Balinetizen.com, Denpasar –
Banjir bandang 10 September 2025, di sasih Ketiga Kangkang, di musim panas yang lazimnya paling terik, membuka kotak pandora dari anomali (kekacauan) yang lain, DAS Tukad Ayung yang rusak parah, pelanggaran massif pembangunan fasilitas wisata yang selama ini tanpa kontrol, alih fungsi lahan sawah yang tidak terkendali.
Hal itu dikatakan Jro Gde Sudibya, intelektual Hindu, penulis buku Agama Hindu dan Kebudayaan Bali, Kamis 4 Nopember 2025.
Dikatakan, Pejabat publik kesannya gagap dan “kepupungan”, tanpa “sense of crisis”, business as usual”, tanpa penyiapan program mitigasi jika terjadi banjir bandang lebih besar, karena risiko iklim menunjukkan indikasi tsb.
“Pernyataan lepas sambil lalu, “lips service” pencitraan, tanpa program “sense of urgency” program penyelamatan Bali,” katanya.
Dikatakan, muncul jawaban yang tergolong awam, dengan dana yang cukup semuanya akan selesai. Padahal dana yang cukup memerlukan kepemimpinan yang berintegritas, birokrasi yang kompeten dan loyal, disiplin yang kuat tidak saja bagi masyarakat tetapi juga bagi para politisi yang berkuasa.
Menurut Jro Gde Sudibya, Anomali sosial kultural, seperti musibah di Pura pada saat piodalan di sebuah desa di Badung Utara, memberikan indikasi “taksu” tempat suci kita tidak saja menurun.
Masih menurut Jro Gde Sudibya, tetapi juga semakin tercemar, berkah niskala kurang disyukuri, sehingga pengabdian yang semestinya dilakukan dengan tulus, sekarang menjadi sarat pamrih, sehingga bhakti tanpa ketulusan tidak mampu menghasilkan karma baik.

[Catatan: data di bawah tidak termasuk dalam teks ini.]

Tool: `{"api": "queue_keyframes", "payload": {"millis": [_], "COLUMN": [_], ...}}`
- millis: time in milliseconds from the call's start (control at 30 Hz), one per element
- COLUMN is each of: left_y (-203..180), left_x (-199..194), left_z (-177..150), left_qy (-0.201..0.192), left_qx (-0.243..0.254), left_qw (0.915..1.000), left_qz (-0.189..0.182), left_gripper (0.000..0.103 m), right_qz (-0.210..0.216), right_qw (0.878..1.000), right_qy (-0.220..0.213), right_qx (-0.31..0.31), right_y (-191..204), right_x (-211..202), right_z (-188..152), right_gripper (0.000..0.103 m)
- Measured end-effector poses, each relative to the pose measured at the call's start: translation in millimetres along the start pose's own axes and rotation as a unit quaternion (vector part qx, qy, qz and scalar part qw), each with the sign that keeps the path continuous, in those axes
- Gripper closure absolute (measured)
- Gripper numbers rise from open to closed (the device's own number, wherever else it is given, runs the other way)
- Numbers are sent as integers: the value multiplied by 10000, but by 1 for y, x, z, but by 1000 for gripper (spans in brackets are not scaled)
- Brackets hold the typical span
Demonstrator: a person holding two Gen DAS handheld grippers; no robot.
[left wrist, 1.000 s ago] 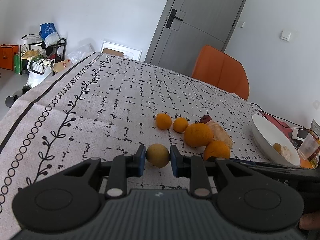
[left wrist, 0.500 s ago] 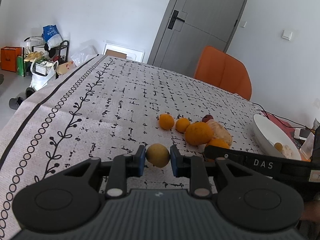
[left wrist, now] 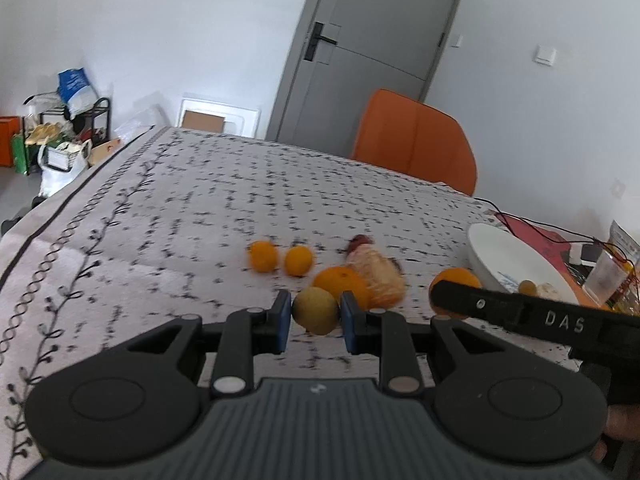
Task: Organize fruits
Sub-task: 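Grasp a yellow apricot with the left tool while the right tool grasps an orange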
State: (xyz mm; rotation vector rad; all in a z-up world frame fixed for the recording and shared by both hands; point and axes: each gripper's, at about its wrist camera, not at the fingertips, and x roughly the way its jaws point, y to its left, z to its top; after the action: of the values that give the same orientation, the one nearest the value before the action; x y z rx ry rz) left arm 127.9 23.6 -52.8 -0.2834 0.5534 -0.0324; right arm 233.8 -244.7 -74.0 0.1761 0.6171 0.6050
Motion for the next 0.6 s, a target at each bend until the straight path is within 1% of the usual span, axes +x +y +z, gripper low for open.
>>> {"api": "queue_keyframes", "payload": {"millis": [167,600], "left_y": [-23,-85], "left_x": [8,30], "left_z": [2,8], "left_qy": [9,56], "left_qx": [148,632], "left_qw": [9998,9962], "left_qz": [-153,-590], "left_gripper": [78,78], "right_qz": [-216,-754], "right_qw": [9993,9941], "right_qy": [-258,-648], "right_qx": [139,433], "right_y": [-22,-74], "right_x": [-18,-54], "right_z": [5,6], "right_gripper": [71,71]}}
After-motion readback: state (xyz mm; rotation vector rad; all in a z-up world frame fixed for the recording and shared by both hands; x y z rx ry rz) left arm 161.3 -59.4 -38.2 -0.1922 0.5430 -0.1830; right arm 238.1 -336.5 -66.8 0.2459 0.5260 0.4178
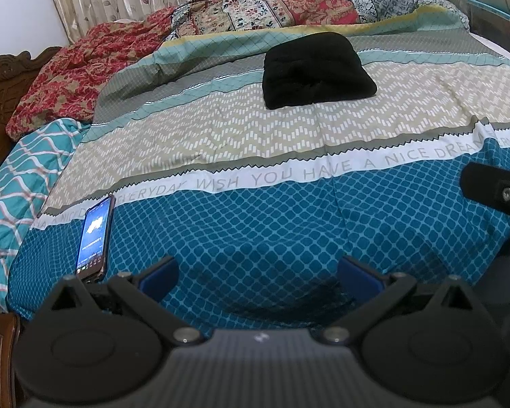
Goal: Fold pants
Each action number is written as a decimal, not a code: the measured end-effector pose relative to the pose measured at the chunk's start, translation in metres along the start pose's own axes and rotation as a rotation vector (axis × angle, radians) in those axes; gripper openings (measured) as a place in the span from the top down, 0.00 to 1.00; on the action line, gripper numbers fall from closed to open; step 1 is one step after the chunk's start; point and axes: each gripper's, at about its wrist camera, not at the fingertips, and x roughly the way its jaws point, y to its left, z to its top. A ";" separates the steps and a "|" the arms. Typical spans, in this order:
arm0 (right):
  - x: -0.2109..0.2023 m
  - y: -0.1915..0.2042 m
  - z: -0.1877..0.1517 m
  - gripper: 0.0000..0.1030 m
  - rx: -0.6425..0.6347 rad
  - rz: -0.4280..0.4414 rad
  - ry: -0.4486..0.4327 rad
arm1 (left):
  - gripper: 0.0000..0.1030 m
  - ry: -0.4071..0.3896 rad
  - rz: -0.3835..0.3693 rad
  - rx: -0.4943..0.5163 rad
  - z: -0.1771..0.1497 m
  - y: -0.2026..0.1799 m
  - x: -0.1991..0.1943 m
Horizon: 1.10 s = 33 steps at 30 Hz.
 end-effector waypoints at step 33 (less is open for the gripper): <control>0.001 0.000 -0.002 0.03 0.000 0.000 0.004 | 0.00 0.034 0.013 0.012 -0.001 -0.002 0.007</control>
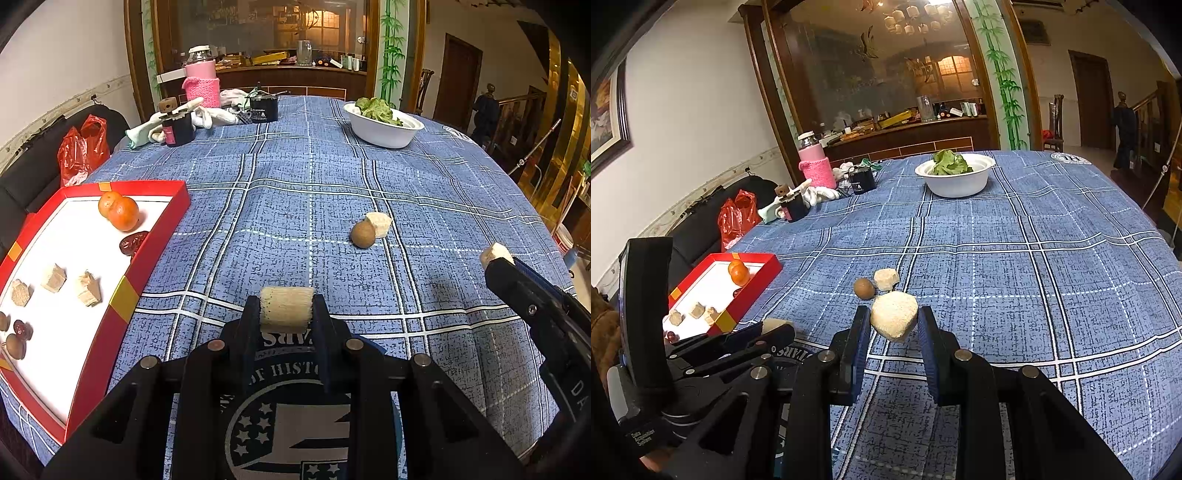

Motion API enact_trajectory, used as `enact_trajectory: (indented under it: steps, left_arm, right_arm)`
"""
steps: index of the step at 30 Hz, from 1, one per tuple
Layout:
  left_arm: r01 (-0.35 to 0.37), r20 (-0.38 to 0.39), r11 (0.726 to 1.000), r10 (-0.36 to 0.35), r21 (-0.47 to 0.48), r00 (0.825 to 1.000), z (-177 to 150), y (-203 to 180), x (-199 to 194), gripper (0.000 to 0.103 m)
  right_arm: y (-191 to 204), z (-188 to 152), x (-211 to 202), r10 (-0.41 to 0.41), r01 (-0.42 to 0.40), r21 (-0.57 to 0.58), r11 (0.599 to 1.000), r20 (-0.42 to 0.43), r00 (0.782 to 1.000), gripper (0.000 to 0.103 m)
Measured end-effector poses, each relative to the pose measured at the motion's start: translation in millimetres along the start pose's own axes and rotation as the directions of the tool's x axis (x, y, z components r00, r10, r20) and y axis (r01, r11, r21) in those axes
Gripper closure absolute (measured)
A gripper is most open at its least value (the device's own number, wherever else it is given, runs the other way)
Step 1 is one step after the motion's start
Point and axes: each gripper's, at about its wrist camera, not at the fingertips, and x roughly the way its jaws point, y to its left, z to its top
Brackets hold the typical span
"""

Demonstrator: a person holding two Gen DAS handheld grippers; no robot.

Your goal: Organize fruits

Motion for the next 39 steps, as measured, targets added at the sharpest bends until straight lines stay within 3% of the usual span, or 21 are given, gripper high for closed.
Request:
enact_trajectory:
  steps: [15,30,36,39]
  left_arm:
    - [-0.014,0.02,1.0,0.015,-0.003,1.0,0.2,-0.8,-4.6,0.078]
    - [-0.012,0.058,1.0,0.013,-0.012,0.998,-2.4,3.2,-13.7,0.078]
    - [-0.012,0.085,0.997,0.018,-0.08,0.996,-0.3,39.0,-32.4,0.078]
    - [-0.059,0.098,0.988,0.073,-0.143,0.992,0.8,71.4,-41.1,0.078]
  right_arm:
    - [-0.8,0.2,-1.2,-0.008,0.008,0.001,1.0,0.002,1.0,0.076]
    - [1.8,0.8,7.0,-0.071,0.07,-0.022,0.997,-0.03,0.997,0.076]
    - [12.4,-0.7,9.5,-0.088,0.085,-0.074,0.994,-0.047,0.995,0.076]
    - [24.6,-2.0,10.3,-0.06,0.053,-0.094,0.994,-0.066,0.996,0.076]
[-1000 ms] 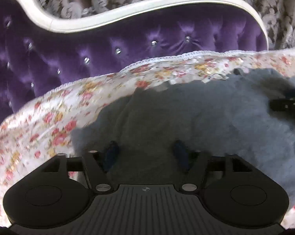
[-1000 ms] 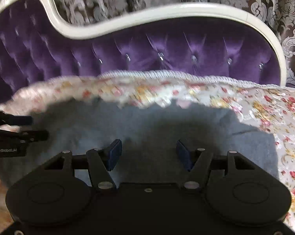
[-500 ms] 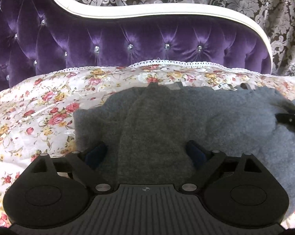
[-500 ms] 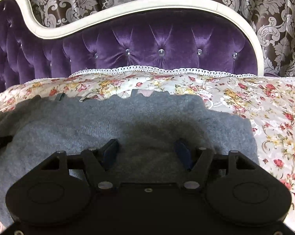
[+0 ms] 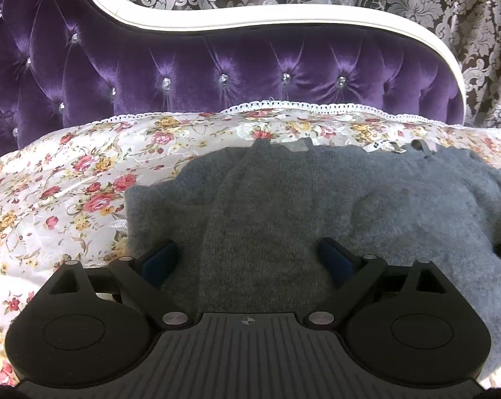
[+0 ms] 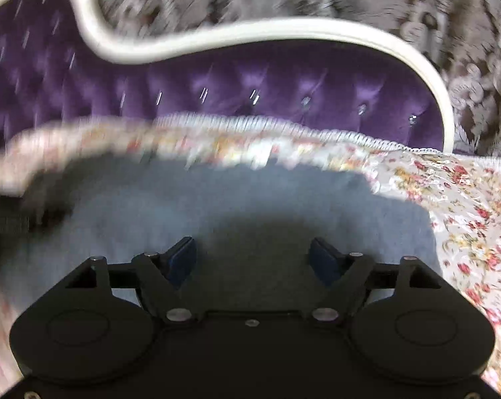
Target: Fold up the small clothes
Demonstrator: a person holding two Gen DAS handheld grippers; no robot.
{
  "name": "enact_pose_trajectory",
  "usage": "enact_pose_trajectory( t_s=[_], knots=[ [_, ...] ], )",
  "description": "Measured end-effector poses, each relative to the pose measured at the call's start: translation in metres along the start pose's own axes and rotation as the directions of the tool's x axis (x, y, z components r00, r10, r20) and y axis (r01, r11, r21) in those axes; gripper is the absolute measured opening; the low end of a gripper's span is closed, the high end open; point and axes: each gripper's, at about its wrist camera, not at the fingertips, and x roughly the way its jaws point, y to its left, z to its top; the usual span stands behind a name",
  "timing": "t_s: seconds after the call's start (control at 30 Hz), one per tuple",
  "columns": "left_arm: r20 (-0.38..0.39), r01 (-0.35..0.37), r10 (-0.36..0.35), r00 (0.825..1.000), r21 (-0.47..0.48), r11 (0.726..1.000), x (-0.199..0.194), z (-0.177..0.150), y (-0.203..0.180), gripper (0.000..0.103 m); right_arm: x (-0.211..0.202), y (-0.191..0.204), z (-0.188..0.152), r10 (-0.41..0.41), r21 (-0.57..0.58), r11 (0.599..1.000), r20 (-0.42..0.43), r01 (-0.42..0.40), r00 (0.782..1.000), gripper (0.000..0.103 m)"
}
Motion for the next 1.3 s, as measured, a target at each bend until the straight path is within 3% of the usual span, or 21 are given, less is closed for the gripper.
enact_pose_trajectory(
  t_s=[0.1,0.23,0.33,0.43,0.57,0.7,0.87,1.07,1.13,1.2,1.3],
  knots=[
    [0.003,0.002,-0.002,1.0,-0.002,1.0,0.0,0.0,0.0,0.095,-0.01,0.006,-0.017,-0.037,-0.054,0.998,0.011,0.037,0.999,0.08],
    [0.004,0.003,-0.003,1.0,-0.004,1.0,-0.001,0.0,0.0,0.095,-0.026,-0.015,-0.018,0.013,0.015,1.0,-0.011,-0.013,1.0,0.081],
    [0.004,0.003,-0.003,1.0,-0.005,1.0,-0.001,0.0,0.0,0.095,-0.047,-0.04,-0.02,0.064,0.137,0.988,0.048,-0.07,0.997,0.083],
    [0.004,0.002,-0.002,1.0,-0.004,1.0,-0.001,0.0,0.0,0.095,-0.059,-0.078,-0.023,0.026,0.279,0.959,0.1,-0.053,0.995,0.093],
    [0.004,0.002,-0.002,1.0,-0.005,1.0,-0.001,0.0,0.0,0.095,-0.054,-0.113,-0.03,0.027,0.388,0.921,0.048,-0.043,0.998,0.094],
    [0.004,0.002,-0.002,1.0,-0.005,1.0,-0.001,0.0,0.0,0.095,-0.042,-0.131,-0.044,0.121,0.506,0.855,0.012,-0.11,0.993,0.096],
    [0.004,0.002,-0.002,1.0,-0.005,1.0,-0.001,0.0,0.0,0.095,-0.028,-0.131,-0.043,0.241,0.561,0.792,0.072,-0.239,0.968,0.097],
    [-0.003,-0.006,0.006,1.0,0.0,1.0,-0.001,0.0,-0.002,0.095,0.0,-0.13,-0.033,0.3,0.609,0.729,0.128,-0.313,0.946,0.103],
    [-0.017,-0.003,0.003,1.0,-0.007,1.0,-0.001,0.003,-0.001,0.094,0.005,-0.124,-0.03,0.279,0.593,0.746,0.132,-0.302,0.951,0.103],
    [-0.043,0.007,-0.008,0.999,-0.022,1.0,0.001,0.008,0.001,0.094,0.007,-0.116,-0.03,0.254,0.542,0.791,0.131,-0.284,0.958,0.103],
    [-0.126,0.033,-0.038,0.991,-0.043,0.999,0.0,0.023,0.003,0.091,0.007,-0.105,-0.028,0.22,0.484,0.84,0.11,-0.246,0.969,0.103]
  ],
)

Kemerosotan kualitas kehidupan yang terus semakin massif berlangsung tanpa disadari dan atau pura-pura tidak disadari.
Dikatakan, Anomali sosial kultural dalam bentuknya yang lain, diberitakan di medsos, para pengusaha wisata yang dilakukan penertiban karena melanggar aturan, melakukan perlawanan dengan memasang sejumlah seng di persawahan yang sangat mengganggu kenyamanan wisatawan.
“Bentuk pembangkangan terhadap otoritas yang selama ini lemah dan serba boleh,” katanya.
Dikatakan, Anomali di atas memerlukan pemikiran dan kontemplasi lebih serius dengan dimensi jangka panjang, tidak sekadar matematika politik 5 tahun untuk keberlanjutan kekuasaan.
“Masyarakat semestinya semakin cerdas, tidak sekadar (maaf) “monoh” “belog” bodoh dan kemudian dijadikan bulan-bulanan politik oleh politisi demagog, sekadar pintar bikin janji tetapi minus program aksi pro rakyat,” kata Jro Gde Sudibya, intelektual Hindu, penulis buku Agama Hindu dan Kebudayaan Bali.